■ **Supplied material**

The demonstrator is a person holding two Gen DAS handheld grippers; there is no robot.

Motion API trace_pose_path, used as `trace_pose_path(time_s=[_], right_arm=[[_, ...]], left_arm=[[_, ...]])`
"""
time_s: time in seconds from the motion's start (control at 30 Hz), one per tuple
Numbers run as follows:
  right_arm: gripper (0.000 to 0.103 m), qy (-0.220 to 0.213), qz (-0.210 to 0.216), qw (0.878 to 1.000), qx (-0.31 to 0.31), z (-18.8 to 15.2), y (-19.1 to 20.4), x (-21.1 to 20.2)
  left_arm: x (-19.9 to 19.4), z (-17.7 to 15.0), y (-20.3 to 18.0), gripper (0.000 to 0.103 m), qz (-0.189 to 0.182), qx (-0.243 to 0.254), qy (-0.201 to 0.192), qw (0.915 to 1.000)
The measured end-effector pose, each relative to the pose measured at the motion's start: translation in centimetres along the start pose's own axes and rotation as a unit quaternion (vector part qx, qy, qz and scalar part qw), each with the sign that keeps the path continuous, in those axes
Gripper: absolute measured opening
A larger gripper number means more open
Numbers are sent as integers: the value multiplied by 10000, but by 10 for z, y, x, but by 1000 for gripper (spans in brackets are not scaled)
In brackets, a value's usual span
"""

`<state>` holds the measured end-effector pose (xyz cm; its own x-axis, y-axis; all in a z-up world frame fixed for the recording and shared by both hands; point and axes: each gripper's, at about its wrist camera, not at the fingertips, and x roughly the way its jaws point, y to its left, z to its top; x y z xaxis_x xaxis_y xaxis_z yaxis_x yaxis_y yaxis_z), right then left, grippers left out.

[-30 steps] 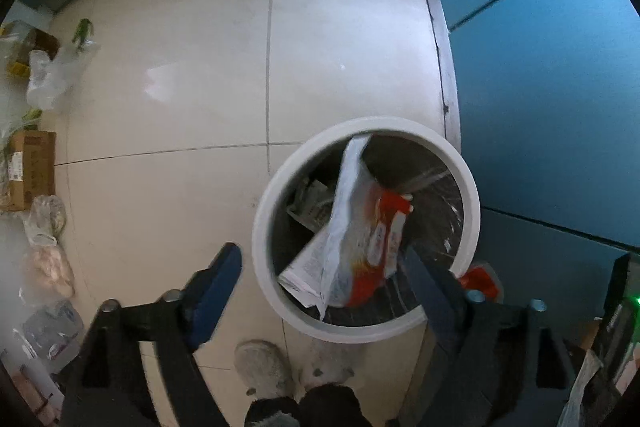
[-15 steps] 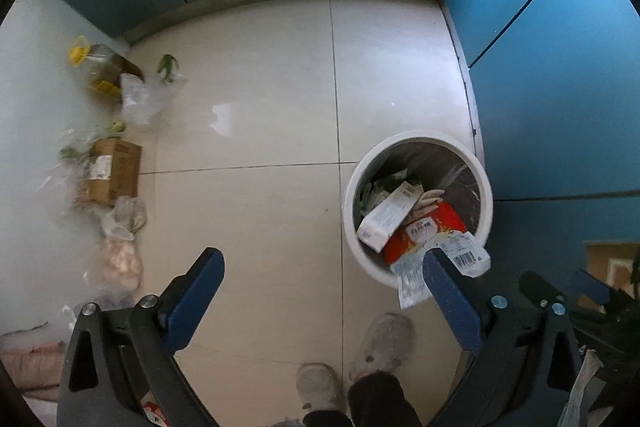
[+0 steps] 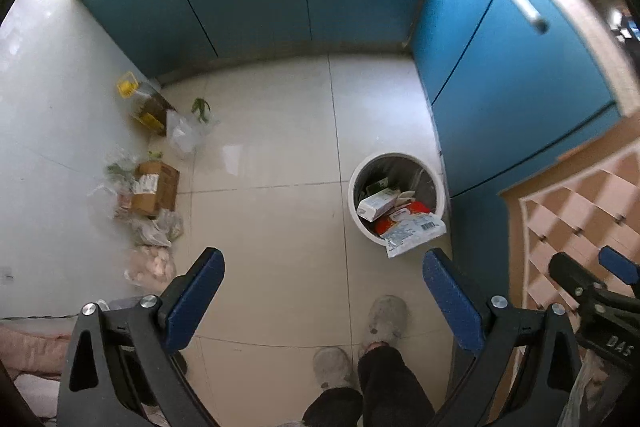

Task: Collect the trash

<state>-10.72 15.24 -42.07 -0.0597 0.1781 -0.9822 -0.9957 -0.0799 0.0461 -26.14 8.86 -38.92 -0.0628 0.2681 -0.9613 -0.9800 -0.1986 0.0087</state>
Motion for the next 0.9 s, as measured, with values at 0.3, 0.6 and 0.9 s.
trace_pose_path(time_s=[0.3, 0.6, 0.9], right_arm=[[103, -697, 277, 9970, 185, -76, -5, -178], [103, -1210, 764, 9897, -89, -127, -19, -332], [103, -1421, 1341, 9796, -465, -158, -33, -423]], left_arm=[[-143, -46, 10, 101, -106, 142, -549, 9983], [-265, -81, 4, 101, -674, -24, -1008, 9926], [-345, -98, 3, 101, -1289, -76, -1426, 9813]])
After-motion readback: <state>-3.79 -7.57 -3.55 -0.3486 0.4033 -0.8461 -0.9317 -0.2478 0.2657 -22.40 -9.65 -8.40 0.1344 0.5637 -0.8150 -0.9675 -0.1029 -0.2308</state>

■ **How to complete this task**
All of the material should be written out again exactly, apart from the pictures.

■ **Exercise answer**
The demonstrator is a person holding two Gen DAS handheld grippers; there is no robot.

Motion API trace_pose_path, used as `trace_pose_path(time_s=[_], right_arm=[[_, ...]], left_arm=[[_, ...]])`
"""
time_s: time in seconds from the motion's start (control at 30 Hz), one per tuple
Numbers run as follows:
  right_arm: gripper (0.000 to 0.103 m), qy (-0.220 to 0.213), qz (-0.210 to 0.216), qw (0.878 to 1.000), qx (-0.31 to 0.31), z (-18.8 to 15.2), y (-19.1 to 20.4), x (-21.1 to 20.2)
  left_arm: x (-19.9 to 19.4), z (-17.7 to 15.0), y (-20.3 to 18.0), gripper (0.000 to 0.103 m), qz (-0.189 to 0.182), qx (-0.243 to 0.254), qy (-0.201 to 0.192), qw (0.915 to 1.000)
The measured end-effector pose, each relative to the pose measured at the motion's start: translation in centimetres along the start pose's own axes and rotation as a unit quaternion (vector part qx, qy, qz and scalar part qw), each with the sign that keeps the path continuous, in those axes
Gripper: absolute measured opening
A larger gripper number means more open
Numbers are sent as integers: the value multiplied by 10000, but by 10 for z, y, x, but by 1000 for gripper (spans in brackets are not scaled)
In brackets, a value's usual span
"""

`<state>` holds the measured end-effector pose (xyz cm; its own x-axis, y-axis; all in a z-up world frame fixed for the recording and shared by both hands; point and axes: each gripper's, at about its wrist camera, not at the fingertips, and x roughly the way its jaws point, y to its left, z to its top; x y z xaxis_x xaxis_y xaxis_z yaxis_x yaxis_y yaxis_z), right then left, grippers left out.

[-30 steps] 
[-15 steps] 
[+0 steps] 

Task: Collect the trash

<state>-10.72 15.24 -42.07 -0.0597 0.1781 -0.9822 -0.9957 -0.0799 0.0461 -26.14 8.86 -38.92 -0.0628 0.2681 -0.9613 -0.9800 -0.1986 0.0087</state>
Motion for the next 0.9 s, as measured, with values at 0.3, 0.6 and 0.9 s.
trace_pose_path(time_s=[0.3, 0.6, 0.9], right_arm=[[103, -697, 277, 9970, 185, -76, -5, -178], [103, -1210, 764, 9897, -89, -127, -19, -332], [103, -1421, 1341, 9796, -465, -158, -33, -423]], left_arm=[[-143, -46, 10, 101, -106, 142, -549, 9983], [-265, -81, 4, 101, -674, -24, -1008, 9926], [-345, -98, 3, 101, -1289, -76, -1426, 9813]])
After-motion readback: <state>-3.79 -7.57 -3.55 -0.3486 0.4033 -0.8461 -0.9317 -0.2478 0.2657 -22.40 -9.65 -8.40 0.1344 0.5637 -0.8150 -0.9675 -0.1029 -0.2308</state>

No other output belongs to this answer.